The hitmen slowly back out and make a dash for their car parked at the curb and escape.
 Samoot's friend outside rush in and take him to the hospital. Samoots first orders them to stop at his cigar store at 814 Taylor street. After notifying his friends there, he was immediately taken to Jefferson Hospital.

Police theorize as to why Samoots was shot. They stated it could have been several reasons. He could have been encroaching his alky business in forbidden parts of the city. He was said to be supplying cookers with equipment for alky cooking now in Melrose Park. Another theory was a $16,000 liquor truck shipment hijacked in October by Ammatuna's gang from another rival.
There was talk of major objection by others vying for the throne Mike Merlo once held. Marrying Merlo's sister in law may have been a sticking point with some.
Their wedding was supposed to have been a grand Sicilian affair to be held in Carmen Hall. A lot of money and preparations were set forth for the celebrated event. Now Samoots lay weakening by the minute. Doctors thought at first that he might live, albeit paralyzed. Now the prognosis looked grim.
Samoots newly arrived younger brother Luigi was at his bedside crying. He lives at Samoots' home situated at 1209 Roosevelt Rd.
Luigi was uttering death threats to whomever did this to his brother. He would get revenge. He stated in the papers that Samoots revealed the killers to him.
This may have been all bravado as Luigi later quieted down all the threats.
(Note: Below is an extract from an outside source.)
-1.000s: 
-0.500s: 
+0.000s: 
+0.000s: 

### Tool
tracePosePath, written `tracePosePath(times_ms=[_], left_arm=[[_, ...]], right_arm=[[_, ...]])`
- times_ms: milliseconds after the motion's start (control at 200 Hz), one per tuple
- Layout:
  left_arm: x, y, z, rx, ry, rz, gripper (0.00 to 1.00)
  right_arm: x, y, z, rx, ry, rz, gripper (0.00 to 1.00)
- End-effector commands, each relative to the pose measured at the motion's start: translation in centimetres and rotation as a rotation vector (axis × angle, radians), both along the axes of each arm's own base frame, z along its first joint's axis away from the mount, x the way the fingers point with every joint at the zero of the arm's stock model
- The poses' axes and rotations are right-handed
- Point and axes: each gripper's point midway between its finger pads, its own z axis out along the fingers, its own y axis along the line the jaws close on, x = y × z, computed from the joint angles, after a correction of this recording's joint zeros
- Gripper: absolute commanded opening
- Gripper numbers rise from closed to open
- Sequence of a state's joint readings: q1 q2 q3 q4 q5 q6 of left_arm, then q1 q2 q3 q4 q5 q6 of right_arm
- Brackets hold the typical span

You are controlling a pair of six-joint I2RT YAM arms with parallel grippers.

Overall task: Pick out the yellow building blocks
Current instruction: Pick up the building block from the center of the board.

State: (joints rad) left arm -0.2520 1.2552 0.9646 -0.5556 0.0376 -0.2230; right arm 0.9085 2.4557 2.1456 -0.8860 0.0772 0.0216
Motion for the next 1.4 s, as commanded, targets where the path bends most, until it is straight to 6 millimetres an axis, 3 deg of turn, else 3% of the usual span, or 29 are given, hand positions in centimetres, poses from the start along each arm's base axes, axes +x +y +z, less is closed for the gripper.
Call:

Samoots knew that his time was near when he whispered to his brother that he wanted to marry his dear Rose before he left this earth. Luigi had already began cancelling the original big wedding event. On November 12, Samoots urges it to happen at his deathbed.This would make him die happy and peacefully. His Rose was in a state of shock and crying uncontrollably since the news of Samoot's shooting. Lugi offers attending doctors Dr. Ronga and Dr. Moran  $50,000, even $100,000 if they can make Samoots live long enough to go through the impromptu bedside wedding ceremony.
It's all in vain, as Samoots passes onto the after life at 2:00 AM on November 13th.
Instead of a wedding family and friends will now be attending a funeral.

No killers were ever nabbed for the Salvatore Ammatuna murder. Some claim remenants of the Genna gang, O'Donnells and even Vincent Drucci.
Samoots lips were sealed and so were Luigi's.

Salvatore" Sam" Ammatuna's dream of making it only lead him directly to the Cook County morgue.


An inquest was held and Samoots body was taken to the morgue at Cook County.
They signed off the case murder by persons unknown. Detectives questioned his brother Luigi through interpreter and undertaker Fred De Cola. De Cola is the undertaker at 1158 West Grand avenue who prepared Ammatuna's body for the funeral.There was supposed to be elaborate plans for Ammatuna's funeral, but it was decided to be held at his sweetheart's home at 2128 Seminary Avenue.



Fred S. De Cola undertaking rooms at 1158 West Grand Avenue.
It was here where Samuel Ammatuna's body was embalmed.
(Photo Joe Walters)





It's now a Mexican restaurant.
(Photo Joe Walters)


The wake for Samoots was held on November 16,1925. Many friends and family passed by the corpse that was dressed impeccably as he was in life.
Flowers by the hundreds of thousands filled the home, balcony and backyard. Many were elaborate floral displays such as the gates ajar, Pillars of flowers, simulated monuments, harps, flying eagles, broken wheels and most touching was a huge anchor made from lillies of the valley and carnations. This tribute was from fellow countrymen who had also arrived to Chicago from his sea faring town of Pozzallo.
Gestures of friendship from Diamond Joe Esposito and Sicilians from Taylor street.
Samoots' funeral cortege passes through Little Sicily, his old Cafe, the Cigar store and also passes by the barbershop were his final destiny was dealt.  
Although the Catholic church refused a religious burial, the family managed to find a priest to do a graveside service. Samoots was headed to Mt. Carmel, but only for temporary storage. His body was heading home to Pozallo for burial in consecrated Sicilian ground.